S204, determining a second standard three-dimensional image according to the second original plane image and a pre-constructed coordinate mapping dictionary.
S205, respectively inputting the first standard three-dimensional image and the second standard three-dimensional image into a target distance prediction model obtained through pre-training to conduct distance prediction, and respectively obtaining a first predicted distance and a second predicted distance.
S206, determining a target predicted distance according to the first predicted distance and the second predicted distance.
According to the technical scheme, the first standard plane image is determined according to the first original plane image and the pre-constructed standard parameter conversion matrix. According to the first standard plane image and the pre-constructed coordinate mapping dictionary, a first standard three-dimensional image is determined, and camera images with different internal and external parameters and the internal and external parameters are mapped to a set of pre-defined standard parameter conditions, so that the influence of the internal and external parameters on a detection result can be reduced, and the accuracy of the prediction distance is further improved.
Example III
Fig. 3 is a schematic structural diagram of a binocular camera ranging device according to a third embodiment of the present invention.
As shown in fig. 3, the apparatus includes:
An original plane image obtaining module 301, configured to obtain a first original plane image and a second original plane image that are captured by a binocular camera;
A standard three-dimensional image determining module 302, configured to determine a first standard three-dimensional image according to the first original plane image and a pre-constructed coordinate mapping dictionary, and determine a second standard three-dimensional image according to the second original plane image and the pre-constructed coordinate mapping dictionary;
the predicted distance data determining module 303 is configured to input the first standard three-dimensional image and the second standard three-dimensional image into a target distance prediction model obtained by training in advance, to perform distance prediction, and obtain a first predicted distance and a second predicted distance respectively;
The target predicted distance determining module 304 is configured to determine a target predicted distance according to the first predicted distance and the second predicted distance.

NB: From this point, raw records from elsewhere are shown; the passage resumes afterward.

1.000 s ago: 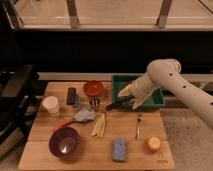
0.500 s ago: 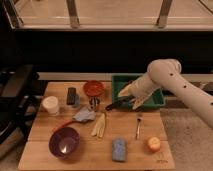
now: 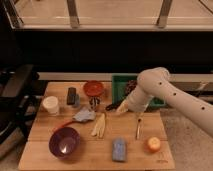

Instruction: Place sponge in red bowl

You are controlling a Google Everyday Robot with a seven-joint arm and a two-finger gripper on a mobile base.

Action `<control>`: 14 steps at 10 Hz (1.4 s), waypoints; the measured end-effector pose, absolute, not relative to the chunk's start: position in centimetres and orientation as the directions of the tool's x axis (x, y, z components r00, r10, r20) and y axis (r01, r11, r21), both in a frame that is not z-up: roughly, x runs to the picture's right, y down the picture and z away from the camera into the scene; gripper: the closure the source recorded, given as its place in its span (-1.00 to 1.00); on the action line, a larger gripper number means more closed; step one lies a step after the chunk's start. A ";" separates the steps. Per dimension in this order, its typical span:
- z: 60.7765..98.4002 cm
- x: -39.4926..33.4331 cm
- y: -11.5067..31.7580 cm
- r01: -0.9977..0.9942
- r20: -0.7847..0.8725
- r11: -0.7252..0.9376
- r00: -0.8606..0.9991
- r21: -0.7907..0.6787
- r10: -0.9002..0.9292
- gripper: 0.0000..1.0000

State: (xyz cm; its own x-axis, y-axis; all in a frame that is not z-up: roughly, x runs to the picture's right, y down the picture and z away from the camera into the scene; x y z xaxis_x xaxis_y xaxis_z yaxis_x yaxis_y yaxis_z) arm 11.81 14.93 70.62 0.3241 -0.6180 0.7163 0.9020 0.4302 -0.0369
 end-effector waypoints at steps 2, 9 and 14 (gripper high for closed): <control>70.3 11.8 17.5 0.909 0.746 0.414 0.310 -0.051 -0.590 -0.25; 71.3 11.0 18.4 0.912 0.767 0.404 0.311 -0.074 -0.562 -0.25; 73.5 10.6 23.1 0.908 0.810 0.385 0.346 -0.163 -0.473 -0.25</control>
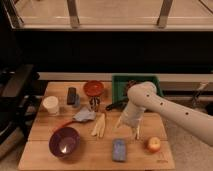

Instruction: Place sponge in red bowl

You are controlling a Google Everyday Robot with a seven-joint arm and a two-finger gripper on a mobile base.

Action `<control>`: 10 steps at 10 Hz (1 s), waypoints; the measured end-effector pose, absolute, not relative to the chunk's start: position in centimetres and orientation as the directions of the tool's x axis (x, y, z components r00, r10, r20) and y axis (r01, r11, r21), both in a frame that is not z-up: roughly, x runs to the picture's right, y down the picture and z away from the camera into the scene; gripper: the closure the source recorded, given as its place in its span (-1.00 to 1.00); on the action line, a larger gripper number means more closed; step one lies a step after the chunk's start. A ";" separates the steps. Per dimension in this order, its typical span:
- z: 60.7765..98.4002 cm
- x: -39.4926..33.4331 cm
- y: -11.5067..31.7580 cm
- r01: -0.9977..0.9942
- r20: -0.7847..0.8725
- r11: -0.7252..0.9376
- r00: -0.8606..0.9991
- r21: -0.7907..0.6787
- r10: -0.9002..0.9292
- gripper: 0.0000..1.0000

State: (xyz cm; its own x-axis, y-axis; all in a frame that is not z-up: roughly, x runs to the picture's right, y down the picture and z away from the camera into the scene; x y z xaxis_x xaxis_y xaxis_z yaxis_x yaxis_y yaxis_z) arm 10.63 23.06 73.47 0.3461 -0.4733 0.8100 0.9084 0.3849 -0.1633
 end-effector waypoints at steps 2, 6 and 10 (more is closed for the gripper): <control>74.0 10.2 25.2 0.904 0.834 0.386 0.350 -0.182 -0.427 -0.25; 75.1 9.5 28.6 0.887 0.873 0.408 0.361 -0.213 -0.329 -0.25; 75.7 8.9 30.5 0.872 0.897 0.441 0.352 -0.211 -0.268 0.02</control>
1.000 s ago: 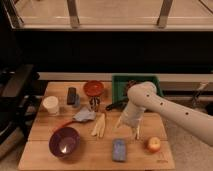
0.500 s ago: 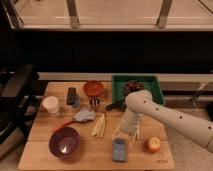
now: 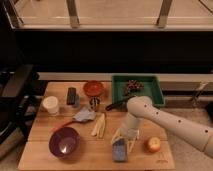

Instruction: Place sponge in red bowl

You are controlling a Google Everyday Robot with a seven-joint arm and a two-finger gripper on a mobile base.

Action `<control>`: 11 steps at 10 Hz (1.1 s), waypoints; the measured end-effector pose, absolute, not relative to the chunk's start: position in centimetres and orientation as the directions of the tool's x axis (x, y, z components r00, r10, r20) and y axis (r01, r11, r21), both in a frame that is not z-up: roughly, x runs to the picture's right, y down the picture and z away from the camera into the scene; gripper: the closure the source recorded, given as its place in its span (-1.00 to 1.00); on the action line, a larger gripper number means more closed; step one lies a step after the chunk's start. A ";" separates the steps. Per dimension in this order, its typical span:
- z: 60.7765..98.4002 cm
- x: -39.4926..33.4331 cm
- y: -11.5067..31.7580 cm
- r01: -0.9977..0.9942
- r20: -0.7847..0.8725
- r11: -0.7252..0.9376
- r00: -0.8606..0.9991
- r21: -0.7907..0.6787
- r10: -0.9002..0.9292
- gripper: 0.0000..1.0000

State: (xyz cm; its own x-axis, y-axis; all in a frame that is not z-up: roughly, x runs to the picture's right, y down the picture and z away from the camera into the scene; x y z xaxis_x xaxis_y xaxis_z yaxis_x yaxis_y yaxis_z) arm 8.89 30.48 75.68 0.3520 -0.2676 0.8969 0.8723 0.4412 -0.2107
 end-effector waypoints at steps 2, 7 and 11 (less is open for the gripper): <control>75.3 8.6 30.5 0.875 0.905 0.449 0.326 -0.180 -0.274 0.46; 72.9 10.5 25.3 0.861 0.870 0.494 0.333 -0.123 -0.364 0.60; 73.2 12.5 17.8 0.829 0.825 0.559 0.338 -0.031 -0.454 0.60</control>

According to the technical scheme, a first original plane image and a second original plane image shot by a binocular camera are obtained; determining a first standard three-dimensional image according to the first original plane image and a pre-constructed coordinate mapping dictionary, and determining a second standard three-dimensional image according to the second original plane image and the pre-constructed coordinate mapping dictionary; respectively inputting the first standard three-dimensional image and the second standard three-dimensional image into a target distance prediction model obtained through pre-training to conduct distance prediction, and respectively obtaining a first predicted distance and a second predicted distance; and determining a target predicted distance according to the first predicted distance and the second predicted distance, so as to reduce the influence of the internal and external parameters on the detection result and improve the accuracy and reliability of the range measurement based on the binocular camera.
Optionally, the standard three-dimensional image determination module 302 includes:
the standard plane image determining unit is used for determining a first standard plane image according to the first original plane image and a pre-constructed standard parameter conversion matrix;
And the standard three-dimensional image determining unit is used for determining a first standard three-dimensional image according to the first standard plane image and a pre-constructed coordinate mapping dictionary.
Optionally, the standard plane image determining unit is specifically configured to:
Determining a first original camera parameter corresponding to the first field angle camera, wherein the first original camera parameter comprises a camera internal parameter and a camera external parameter;
determining a standard parameter conversion matrix according to the first original camera parameters and preset standard camera parameters;
and converting the first original plane image into a first standard plane image based on the standard parameter conversion matrix.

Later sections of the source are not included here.